CALLING RESERVISTS

The military attaché also had help from Germany and from German reservists coming from other countries. The War Office in Berlin sent him men. Captain Hans Tauscher, the husband of Mme. Gadski, was in Germany when war was declared. A reserve officer of the German Army, he immediately offered himself for duty. His order was to return to America at once and report to Captain von Papen. Likewise, soldiers and secret agents with special equipment, who were in different parts of the world and who had no definite work, were ordered by wireless or through secret channels to hasten to Captain von Papen’s assistance. After a time, the Chief Spy in Germany detailed some of his aids to America to help in the upbuilding of a still more effective system of espionage.

Though remarkably skilled and trained to a high degree in a number of different lines, Captain von Papen made it his business to gather around him experts on every phase of military affairs, giving definite assignments to each and thus dividing the work so that greater speed and efficiency were obtained. He chose Captain Tauscher, agent of the Krupps and other big and small gun manufacturers in Germany and Austria, as one of his aids in gathering information. Captain Tauscher is an expert on ordnance and as such he was of invaluable assistance to Captain von Papen in obtaining facts regarding the manufacture of heavy ordnance and explosives for the Allies. Tauscher was on most friendly terms with U.S. Ordnance officers.
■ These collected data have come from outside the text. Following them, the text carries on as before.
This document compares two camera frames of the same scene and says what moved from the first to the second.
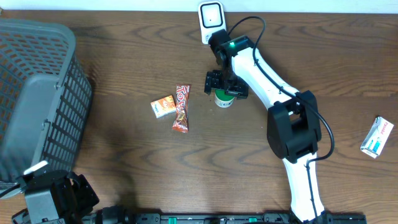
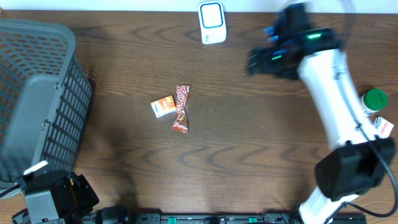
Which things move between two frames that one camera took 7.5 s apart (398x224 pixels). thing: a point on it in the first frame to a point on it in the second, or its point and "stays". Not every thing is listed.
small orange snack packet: [163, 107] stays
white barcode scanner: [212, 18] stays
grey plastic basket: [45, 97] stays
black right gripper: [239, 88] to [263, 64]
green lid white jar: [223, 100] to [373, 101]
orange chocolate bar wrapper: [181, 122] stays
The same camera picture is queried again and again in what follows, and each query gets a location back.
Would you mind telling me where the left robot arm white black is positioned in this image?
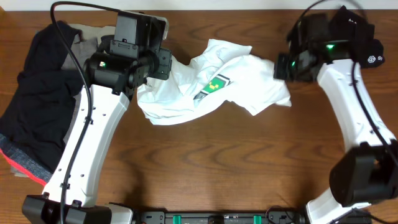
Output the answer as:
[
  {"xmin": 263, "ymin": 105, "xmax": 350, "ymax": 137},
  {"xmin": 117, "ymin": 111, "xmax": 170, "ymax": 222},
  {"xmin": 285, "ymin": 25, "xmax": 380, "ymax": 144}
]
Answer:
[{"xmin": 22, "ymin": 48, "xmax": 172, "ymax": 223}]

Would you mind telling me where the grey folded garment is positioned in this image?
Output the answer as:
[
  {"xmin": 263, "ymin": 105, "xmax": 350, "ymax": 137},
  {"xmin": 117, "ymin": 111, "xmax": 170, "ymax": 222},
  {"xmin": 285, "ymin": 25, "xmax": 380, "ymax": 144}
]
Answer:
[{"xmin": 62, "ymin": 35, "xmax": 98, "ymax": 144}]

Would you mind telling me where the black garment with red trim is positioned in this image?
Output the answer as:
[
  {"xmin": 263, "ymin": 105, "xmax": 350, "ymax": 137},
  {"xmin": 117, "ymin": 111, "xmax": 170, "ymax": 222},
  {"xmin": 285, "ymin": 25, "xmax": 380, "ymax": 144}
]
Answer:
[{"xmin": 1, "ymin": 24, "xmax": 83, "ymax": 185}]

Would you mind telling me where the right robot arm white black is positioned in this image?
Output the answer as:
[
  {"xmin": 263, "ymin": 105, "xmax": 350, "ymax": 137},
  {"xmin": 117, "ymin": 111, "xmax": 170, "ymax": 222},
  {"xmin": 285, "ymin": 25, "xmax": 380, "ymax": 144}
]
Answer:
[{"xmin": 274, "ymin": 12, "xmax": 397, "ymax": 223}]

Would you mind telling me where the black folded garment with logo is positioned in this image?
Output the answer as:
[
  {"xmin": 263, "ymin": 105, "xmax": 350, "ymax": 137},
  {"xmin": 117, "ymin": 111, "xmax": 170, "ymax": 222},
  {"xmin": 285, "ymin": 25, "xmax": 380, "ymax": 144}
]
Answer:
[{"xmin": 329, "ymin": 6, "xmax": 385, "ymax": 68}]

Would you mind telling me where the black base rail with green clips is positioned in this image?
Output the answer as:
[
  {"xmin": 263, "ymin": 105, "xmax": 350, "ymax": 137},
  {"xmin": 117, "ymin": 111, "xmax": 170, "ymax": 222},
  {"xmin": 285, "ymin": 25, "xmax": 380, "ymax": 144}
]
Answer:
[{"xmin": 136, "ymin": 208, "xmax": 307, "ymax": 224}]

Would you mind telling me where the white t-shirt with green logo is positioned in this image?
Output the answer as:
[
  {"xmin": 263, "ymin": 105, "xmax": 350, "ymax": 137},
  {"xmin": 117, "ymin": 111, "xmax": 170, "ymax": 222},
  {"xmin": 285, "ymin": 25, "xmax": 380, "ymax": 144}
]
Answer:
[{"xmin": 137, "ymin": 39, "xmax": 292, "ymax": 126}]
Von Papen selected George von Skal, a German journalist and former Commissioner of Accounts of New York, as a paid assistant in his office; and as a matter of fact every one of the big German agents in America had on his staff at least one trained newspaper man. He took as his secretary Wolf von Igel, a young man of distinguished appearance, and through him secretly rented a suite of offices in Wall Street “for advertising purposes.”
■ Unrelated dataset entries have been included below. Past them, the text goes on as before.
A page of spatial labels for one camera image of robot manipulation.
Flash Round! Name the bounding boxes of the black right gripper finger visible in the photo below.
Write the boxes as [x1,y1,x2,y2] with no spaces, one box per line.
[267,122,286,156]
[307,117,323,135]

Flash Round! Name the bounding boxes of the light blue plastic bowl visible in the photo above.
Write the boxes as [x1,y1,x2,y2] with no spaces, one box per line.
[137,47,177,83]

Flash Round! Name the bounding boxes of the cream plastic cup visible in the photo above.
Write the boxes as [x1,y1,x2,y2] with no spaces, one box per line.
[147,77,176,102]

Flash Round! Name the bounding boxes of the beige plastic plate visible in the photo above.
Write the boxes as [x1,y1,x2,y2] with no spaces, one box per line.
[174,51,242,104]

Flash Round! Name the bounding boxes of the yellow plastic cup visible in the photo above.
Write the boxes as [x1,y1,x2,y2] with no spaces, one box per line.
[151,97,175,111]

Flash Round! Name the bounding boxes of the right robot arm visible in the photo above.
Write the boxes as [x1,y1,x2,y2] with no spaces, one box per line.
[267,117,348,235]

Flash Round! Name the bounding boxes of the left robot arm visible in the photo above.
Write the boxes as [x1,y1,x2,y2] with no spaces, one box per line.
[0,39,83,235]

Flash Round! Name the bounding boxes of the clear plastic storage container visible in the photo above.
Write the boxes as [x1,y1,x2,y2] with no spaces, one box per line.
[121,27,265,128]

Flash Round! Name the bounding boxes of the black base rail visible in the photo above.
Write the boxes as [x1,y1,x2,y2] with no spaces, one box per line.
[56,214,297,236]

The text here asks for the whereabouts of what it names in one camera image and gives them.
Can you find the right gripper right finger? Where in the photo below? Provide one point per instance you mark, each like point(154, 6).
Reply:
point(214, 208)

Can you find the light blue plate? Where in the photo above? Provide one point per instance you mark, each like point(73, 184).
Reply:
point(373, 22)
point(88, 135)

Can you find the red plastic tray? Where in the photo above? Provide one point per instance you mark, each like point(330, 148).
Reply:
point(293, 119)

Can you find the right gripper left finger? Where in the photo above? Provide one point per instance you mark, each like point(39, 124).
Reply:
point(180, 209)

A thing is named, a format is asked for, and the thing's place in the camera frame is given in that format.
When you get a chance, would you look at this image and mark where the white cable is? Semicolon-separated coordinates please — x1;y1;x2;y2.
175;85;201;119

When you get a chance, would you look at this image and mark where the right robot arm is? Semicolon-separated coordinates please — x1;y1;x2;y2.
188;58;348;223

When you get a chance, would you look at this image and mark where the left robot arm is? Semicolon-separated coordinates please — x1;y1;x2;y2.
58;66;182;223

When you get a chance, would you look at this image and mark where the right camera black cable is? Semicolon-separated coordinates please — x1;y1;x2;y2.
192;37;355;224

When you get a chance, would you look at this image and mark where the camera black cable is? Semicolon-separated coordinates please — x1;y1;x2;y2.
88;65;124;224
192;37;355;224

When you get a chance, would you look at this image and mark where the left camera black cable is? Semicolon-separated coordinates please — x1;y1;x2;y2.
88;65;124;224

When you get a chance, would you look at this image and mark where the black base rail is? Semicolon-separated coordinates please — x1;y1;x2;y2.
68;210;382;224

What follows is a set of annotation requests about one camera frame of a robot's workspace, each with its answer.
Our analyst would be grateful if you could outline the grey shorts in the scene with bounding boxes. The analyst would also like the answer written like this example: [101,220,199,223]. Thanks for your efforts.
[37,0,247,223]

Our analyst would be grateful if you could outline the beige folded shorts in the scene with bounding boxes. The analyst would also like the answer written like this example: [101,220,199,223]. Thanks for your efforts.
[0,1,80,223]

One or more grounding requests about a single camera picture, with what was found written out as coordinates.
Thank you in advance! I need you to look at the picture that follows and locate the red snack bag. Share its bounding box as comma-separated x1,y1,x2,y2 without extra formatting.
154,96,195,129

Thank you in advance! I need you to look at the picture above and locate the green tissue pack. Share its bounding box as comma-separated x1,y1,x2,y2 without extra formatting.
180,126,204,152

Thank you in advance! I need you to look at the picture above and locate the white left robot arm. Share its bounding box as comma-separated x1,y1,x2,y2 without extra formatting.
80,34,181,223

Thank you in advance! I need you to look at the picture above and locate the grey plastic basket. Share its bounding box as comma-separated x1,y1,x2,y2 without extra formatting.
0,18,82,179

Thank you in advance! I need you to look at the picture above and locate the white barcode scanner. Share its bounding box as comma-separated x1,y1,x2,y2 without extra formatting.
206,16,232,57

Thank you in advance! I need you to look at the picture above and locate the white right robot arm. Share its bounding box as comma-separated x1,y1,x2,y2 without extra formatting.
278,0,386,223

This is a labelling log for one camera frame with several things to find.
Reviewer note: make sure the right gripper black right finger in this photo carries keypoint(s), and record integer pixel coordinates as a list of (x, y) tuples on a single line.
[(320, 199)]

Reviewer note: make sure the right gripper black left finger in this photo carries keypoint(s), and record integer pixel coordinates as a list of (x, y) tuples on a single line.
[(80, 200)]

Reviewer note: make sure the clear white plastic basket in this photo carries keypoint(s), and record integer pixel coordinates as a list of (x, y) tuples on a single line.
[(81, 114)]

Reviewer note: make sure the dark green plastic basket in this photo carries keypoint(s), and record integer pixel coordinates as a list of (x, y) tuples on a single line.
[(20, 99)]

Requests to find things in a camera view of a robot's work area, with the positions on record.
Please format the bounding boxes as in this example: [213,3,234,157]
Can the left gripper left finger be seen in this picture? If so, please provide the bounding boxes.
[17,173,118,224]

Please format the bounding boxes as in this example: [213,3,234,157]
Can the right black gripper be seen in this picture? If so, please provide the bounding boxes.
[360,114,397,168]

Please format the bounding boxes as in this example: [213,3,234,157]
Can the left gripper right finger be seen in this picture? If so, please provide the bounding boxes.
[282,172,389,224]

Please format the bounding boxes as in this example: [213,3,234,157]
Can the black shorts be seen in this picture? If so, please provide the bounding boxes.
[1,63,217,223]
Another man upon whom he could call for help was Paul Koenig, lent by the Hamburg-American Steamship Company. Through Koenig, von Papen could reach out to countless Germans and select men for any sort of task. Sometimes, however, von Papen met with a refusal. He asked Captain Tauscher to perform a certain piece of work of questionable character and received in substance this answer: “I am ready to do anything within the law but I will not attempt this task.” Experts in the chemistry of explosives, scientists of various sorts, lawyers and other advisers were on the military attaché’s staff, all having special tasks and all working for the Kaiser with or without pay.